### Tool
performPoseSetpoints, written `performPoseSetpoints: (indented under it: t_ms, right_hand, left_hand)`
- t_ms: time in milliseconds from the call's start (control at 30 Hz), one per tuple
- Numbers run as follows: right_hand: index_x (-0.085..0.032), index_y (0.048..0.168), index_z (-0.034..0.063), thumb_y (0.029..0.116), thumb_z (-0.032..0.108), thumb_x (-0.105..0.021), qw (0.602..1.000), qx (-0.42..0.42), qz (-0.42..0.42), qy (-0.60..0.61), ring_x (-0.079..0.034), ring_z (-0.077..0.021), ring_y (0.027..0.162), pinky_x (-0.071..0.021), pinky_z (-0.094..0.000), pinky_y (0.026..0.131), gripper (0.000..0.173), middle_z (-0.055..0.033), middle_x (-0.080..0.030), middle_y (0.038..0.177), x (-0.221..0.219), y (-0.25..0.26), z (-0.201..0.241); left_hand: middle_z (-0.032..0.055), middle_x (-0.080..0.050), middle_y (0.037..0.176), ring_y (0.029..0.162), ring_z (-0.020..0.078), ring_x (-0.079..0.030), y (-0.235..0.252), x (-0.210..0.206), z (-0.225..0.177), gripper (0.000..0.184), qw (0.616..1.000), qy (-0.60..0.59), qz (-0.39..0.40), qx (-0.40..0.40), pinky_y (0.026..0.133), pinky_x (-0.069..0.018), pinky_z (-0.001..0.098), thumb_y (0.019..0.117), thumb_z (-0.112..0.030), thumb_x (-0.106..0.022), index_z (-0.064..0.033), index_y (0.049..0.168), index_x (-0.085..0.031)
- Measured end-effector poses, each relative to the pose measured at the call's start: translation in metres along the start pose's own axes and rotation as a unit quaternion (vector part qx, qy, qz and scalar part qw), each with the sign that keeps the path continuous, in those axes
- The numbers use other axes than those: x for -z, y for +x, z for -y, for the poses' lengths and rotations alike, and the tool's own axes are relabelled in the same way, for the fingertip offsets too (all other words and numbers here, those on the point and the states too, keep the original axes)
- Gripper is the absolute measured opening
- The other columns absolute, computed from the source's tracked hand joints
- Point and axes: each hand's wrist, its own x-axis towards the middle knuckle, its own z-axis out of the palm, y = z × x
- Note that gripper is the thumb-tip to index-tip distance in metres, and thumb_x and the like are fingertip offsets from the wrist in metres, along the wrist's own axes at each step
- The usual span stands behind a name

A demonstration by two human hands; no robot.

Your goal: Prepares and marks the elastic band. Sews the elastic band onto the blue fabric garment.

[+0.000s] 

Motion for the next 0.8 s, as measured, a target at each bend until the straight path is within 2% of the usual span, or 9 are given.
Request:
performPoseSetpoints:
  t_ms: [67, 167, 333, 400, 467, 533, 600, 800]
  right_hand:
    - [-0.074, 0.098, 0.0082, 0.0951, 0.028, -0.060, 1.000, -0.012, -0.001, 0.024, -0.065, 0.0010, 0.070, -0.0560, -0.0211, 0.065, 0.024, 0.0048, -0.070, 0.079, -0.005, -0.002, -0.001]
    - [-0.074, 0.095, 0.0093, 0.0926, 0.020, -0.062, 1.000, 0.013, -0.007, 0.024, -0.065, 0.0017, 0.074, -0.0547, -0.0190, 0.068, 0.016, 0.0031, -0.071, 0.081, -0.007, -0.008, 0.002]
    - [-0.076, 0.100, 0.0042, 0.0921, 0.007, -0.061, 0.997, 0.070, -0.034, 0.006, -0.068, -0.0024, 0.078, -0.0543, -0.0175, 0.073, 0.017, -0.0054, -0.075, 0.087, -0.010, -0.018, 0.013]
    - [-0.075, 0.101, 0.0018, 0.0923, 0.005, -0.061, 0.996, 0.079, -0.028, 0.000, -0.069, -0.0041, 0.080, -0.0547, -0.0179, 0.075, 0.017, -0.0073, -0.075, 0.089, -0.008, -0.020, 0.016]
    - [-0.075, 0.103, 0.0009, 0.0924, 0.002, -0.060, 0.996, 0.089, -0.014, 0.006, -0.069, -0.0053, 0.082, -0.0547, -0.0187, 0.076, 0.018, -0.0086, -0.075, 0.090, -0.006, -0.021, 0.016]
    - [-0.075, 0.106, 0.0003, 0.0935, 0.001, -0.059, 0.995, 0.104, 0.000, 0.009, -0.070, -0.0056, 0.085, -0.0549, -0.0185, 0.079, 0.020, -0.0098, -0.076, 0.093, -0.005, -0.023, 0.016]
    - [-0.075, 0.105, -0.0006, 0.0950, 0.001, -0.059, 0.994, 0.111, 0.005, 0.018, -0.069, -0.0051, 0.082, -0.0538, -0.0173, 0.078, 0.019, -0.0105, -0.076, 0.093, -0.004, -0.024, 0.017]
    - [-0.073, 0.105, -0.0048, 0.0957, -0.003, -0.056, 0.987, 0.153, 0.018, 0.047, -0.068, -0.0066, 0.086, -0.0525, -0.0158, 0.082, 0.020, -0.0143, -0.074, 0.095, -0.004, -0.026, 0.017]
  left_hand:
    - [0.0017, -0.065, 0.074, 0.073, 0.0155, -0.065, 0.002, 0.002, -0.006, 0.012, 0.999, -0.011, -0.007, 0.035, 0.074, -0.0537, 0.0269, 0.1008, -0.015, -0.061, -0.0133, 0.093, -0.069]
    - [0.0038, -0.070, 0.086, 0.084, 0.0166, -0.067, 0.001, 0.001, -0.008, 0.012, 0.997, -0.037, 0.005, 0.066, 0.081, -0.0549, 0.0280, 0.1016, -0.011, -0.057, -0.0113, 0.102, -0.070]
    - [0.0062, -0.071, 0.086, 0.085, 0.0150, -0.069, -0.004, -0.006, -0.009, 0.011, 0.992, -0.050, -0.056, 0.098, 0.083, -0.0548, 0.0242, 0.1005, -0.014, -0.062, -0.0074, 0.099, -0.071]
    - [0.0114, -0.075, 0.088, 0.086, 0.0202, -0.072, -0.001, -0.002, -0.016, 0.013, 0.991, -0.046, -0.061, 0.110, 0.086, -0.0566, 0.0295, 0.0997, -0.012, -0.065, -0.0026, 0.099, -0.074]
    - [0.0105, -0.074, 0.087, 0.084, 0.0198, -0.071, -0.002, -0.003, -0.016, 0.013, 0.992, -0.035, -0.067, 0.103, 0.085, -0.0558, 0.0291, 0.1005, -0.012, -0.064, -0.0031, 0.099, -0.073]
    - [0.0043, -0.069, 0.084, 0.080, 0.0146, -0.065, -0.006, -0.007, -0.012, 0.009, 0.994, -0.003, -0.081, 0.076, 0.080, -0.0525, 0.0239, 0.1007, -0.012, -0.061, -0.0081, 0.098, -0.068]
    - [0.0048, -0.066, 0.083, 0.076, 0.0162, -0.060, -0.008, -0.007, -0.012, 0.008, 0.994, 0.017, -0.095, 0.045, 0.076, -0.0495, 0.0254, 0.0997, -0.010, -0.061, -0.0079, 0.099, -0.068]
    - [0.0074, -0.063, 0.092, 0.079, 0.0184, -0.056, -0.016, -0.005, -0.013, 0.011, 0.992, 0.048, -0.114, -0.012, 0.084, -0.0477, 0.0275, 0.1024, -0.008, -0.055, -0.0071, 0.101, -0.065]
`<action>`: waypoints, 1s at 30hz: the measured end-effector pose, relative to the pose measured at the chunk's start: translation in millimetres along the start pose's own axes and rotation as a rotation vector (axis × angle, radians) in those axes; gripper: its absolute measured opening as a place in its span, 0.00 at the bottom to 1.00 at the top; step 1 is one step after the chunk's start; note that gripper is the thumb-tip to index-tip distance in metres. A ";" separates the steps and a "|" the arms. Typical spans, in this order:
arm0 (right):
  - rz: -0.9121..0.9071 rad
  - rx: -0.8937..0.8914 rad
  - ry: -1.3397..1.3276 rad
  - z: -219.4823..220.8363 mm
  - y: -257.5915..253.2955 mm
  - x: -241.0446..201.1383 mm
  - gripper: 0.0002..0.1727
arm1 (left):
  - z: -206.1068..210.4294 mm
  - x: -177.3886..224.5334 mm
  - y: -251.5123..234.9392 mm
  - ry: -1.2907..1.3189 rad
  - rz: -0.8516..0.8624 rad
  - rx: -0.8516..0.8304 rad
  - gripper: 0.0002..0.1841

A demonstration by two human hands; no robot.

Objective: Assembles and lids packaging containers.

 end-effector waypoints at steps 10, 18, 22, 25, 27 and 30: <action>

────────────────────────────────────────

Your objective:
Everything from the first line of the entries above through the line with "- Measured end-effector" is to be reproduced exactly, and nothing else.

Your solution:
### Tool
performPoseSetpoints, written `performPoseSetpoints: (indented under it: t_ms, right_hand, left_hand)`
- t_ms: time in milliseconds from the call's start (control at 30 Hz), one per tuple
- Numbers run as follows: right_hand: index_x (-0.085..0.032), index_y (0.048..0.168), index_z (-0.034..0.063), thumb_y (0.029..0.116), thumb_z (-0.032..0.108), thumb_x (-0.105..0.021), qw (0.602..1.000), qx (-0.42..0.42), qz (-0.42..0.42), qy (-0.60..0.61), ring_x (-0.079..0.034), ring_z (-0.077..0.021), ring_y (0.027..0.162), pinky_x (-0.071..0.021), pinky_z (-0.094..0.000), pinky_y (0.026..0.131), gripper (0.000..0.173), middle_z (-0.055..0.033), middle_x (-0.080..0.030), middle_y (0.038..0.177), x (-0.221..0.219), y (-0.25..0.26), z (-0.201..0.241); left_hand: middle_z (-0.032..0.055), middle_x (-0.080..0.050), middle_y (0.037..0.176), ring_y (0.029..0.162), ring_z (-0.020..0.078), ring_x (-0.079..0.030), y (-0.235..0.252), x (-0.210..0.206), z (-0.225..0.177), gripper (0.000..0.184), qw (0.616..1.000), qy (-0.60..0.59), qz (-0.39..0.40), qx (-0.40..0.40), pinky_y (0.026..0.133), pinky_x (-0.069..0.018), pinky_z (-0.001..0.098), thumb_y (0.019..0.117), thumb_z (-0.112..0.030), thumb_x (-0.106..0.022), index_z (-0.064..0.033), index_y (0.049..0.168), index_x (-0.085..0.031)
- Measured end-effector poses, each relative to the pose measured at the call's start: translation in metres along the start pose's own axes and rotation as a unit quaternion (vector part qx, qy, qz and scalar part qw), each with the sign that keeps the path continuous, in those axes

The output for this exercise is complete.